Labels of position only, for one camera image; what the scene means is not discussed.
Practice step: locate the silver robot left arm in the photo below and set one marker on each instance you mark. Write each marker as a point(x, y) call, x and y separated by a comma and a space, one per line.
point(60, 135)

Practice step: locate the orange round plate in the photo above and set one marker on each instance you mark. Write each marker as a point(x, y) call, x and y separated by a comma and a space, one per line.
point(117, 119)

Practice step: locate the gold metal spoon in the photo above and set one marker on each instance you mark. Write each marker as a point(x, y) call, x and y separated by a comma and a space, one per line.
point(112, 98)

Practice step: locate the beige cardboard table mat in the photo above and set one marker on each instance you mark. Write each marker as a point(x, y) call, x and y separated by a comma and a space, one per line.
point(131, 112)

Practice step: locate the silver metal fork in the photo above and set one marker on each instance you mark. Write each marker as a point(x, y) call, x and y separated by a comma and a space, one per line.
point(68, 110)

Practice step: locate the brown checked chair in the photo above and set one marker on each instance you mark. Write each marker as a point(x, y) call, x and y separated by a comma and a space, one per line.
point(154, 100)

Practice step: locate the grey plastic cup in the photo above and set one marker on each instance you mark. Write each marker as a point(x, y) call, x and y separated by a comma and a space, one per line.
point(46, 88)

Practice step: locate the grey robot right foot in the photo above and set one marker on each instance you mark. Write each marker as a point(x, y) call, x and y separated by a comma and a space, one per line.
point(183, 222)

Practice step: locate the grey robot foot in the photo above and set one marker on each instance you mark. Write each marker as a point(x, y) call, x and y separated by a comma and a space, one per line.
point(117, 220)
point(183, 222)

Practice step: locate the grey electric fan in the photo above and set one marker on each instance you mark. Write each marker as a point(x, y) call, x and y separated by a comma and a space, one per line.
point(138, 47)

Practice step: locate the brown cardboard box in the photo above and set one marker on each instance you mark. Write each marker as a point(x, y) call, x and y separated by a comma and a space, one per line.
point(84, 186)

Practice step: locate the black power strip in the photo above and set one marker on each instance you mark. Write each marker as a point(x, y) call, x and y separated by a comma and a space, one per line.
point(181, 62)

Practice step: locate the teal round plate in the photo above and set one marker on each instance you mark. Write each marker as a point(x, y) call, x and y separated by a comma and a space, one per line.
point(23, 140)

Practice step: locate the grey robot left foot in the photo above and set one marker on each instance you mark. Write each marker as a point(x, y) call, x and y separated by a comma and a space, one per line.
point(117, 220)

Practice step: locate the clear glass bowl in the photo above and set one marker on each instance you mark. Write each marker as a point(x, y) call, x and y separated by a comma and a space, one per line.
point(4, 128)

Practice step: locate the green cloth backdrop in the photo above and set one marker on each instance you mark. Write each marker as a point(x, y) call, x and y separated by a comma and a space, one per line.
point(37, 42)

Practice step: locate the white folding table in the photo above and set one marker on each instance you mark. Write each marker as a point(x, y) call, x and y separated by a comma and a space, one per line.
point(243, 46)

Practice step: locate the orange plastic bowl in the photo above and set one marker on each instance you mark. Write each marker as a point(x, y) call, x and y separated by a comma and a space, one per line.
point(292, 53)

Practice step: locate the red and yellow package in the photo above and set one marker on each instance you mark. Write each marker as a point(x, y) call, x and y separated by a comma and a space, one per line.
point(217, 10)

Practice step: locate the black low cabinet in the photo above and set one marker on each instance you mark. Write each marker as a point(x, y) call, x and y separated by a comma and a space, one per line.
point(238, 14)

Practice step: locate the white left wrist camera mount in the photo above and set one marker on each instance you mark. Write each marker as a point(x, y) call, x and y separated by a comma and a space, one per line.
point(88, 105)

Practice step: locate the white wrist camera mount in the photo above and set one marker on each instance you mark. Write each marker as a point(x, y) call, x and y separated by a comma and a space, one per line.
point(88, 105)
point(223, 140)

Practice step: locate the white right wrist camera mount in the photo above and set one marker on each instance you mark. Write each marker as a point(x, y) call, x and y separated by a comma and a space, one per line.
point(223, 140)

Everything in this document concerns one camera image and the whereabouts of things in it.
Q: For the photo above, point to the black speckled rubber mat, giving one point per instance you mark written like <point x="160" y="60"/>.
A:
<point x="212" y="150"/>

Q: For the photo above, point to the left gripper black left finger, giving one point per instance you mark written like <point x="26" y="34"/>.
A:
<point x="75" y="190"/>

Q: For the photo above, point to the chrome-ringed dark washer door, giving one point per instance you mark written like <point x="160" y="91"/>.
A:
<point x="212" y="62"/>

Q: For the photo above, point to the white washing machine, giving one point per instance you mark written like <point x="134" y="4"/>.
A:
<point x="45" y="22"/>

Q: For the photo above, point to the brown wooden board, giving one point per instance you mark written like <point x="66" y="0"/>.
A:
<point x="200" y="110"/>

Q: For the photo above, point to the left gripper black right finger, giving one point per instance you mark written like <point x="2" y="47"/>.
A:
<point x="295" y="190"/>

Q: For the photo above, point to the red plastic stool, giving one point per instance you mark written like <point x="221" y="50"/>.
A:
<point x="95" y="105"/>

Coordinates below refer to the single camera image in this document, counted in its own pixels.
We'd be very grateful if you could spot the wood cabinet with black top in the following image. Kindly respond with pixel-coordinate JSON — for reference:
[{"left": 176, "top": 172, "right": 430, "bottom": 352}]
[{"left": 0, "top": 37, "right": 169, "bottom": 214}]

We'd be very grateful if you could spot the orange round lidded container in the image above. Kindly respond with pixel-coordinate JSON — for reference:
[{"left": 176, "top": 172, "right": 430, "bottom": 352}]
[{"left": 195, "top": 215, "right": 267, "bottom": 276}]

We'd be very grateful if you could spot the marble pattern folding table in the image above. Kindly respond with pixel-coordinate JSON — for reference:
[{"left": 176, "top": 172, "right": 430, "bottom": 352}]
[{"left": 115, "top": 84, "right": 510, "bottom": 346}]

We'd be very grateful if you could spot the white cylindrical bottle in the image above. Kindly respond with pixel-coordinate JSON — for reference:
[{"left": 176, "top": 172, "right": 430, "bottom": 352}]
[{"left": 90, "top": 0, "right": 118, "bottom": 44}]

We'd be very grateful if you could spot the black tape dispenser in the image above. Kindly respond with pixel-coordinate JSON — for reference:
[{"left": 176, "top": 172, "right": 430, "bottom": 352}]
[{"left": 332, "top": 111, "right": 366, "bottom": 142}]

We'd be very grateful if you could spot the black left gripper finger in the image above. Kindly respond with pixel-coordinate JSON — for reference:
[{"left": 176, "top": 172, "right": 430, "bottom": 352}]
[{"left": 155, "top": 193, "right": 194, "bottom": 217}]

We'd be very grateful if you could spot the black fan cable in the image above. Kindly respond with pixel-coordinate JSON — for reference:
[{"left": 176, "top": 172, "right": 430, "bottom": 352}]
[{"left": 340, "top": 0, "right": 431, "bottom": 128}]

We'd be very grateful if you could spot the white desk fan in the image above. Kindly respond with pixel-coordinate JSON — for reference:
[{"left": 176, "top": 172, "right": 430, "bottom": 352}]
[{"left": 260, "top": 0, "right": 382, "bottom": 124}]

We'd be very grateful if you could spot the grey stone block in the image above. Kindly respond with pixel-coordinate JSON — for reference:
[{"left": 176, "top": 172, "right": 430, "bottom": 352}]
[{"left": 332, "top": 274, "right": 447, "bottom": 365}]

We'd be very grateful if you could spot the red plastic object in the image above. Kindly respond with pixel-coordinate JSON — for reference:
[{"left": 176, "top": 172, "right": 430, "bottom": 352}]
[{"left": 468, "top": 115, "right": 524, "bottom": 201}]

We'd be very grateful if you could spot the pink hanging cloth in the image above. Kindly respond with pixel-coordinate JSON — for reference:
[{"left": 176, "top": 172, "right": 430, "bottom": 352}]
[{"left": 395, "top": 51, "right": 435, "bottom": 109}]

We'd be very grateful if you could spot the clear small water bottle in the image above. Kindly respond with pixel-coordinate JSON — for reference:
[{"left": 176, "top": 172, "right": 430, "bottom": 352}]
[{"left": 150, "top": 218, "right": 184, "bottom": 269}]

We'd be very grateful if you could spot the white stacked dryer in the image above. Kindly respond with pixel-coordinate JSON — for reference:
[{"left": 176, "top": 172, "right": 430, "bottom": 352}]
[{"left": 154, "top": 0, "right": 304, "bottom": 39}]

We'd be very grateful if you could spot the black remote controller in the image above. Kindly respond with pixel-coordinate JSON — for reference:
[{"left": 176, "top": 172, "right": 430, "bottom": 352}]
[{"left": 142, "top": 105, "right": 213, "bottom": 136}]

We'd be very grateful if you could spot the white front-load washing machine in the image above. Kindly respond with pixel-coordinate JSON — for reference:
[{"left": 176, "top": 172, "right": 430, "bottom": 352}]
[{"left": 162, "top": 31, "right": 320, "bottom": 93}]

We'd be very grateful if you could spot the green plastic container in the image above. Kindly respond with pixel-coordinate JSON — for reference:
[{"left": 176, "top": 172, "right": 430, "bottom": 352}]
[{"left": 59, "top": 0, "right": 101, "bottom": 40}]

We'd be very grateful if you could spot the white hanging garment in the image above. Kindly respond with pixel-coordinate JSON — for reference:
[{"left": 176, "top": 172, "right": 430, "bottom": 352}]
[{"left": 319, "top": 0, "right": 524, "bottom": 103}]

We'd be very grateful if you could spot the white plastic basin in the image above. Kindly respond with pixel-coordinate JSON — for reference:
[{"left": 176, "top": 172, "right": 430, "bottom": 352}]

DIRECTIONS
Going through the records above line by line, tally those with the word "finger" and answer with the number only.

SOLUTION TO THIS TASK
3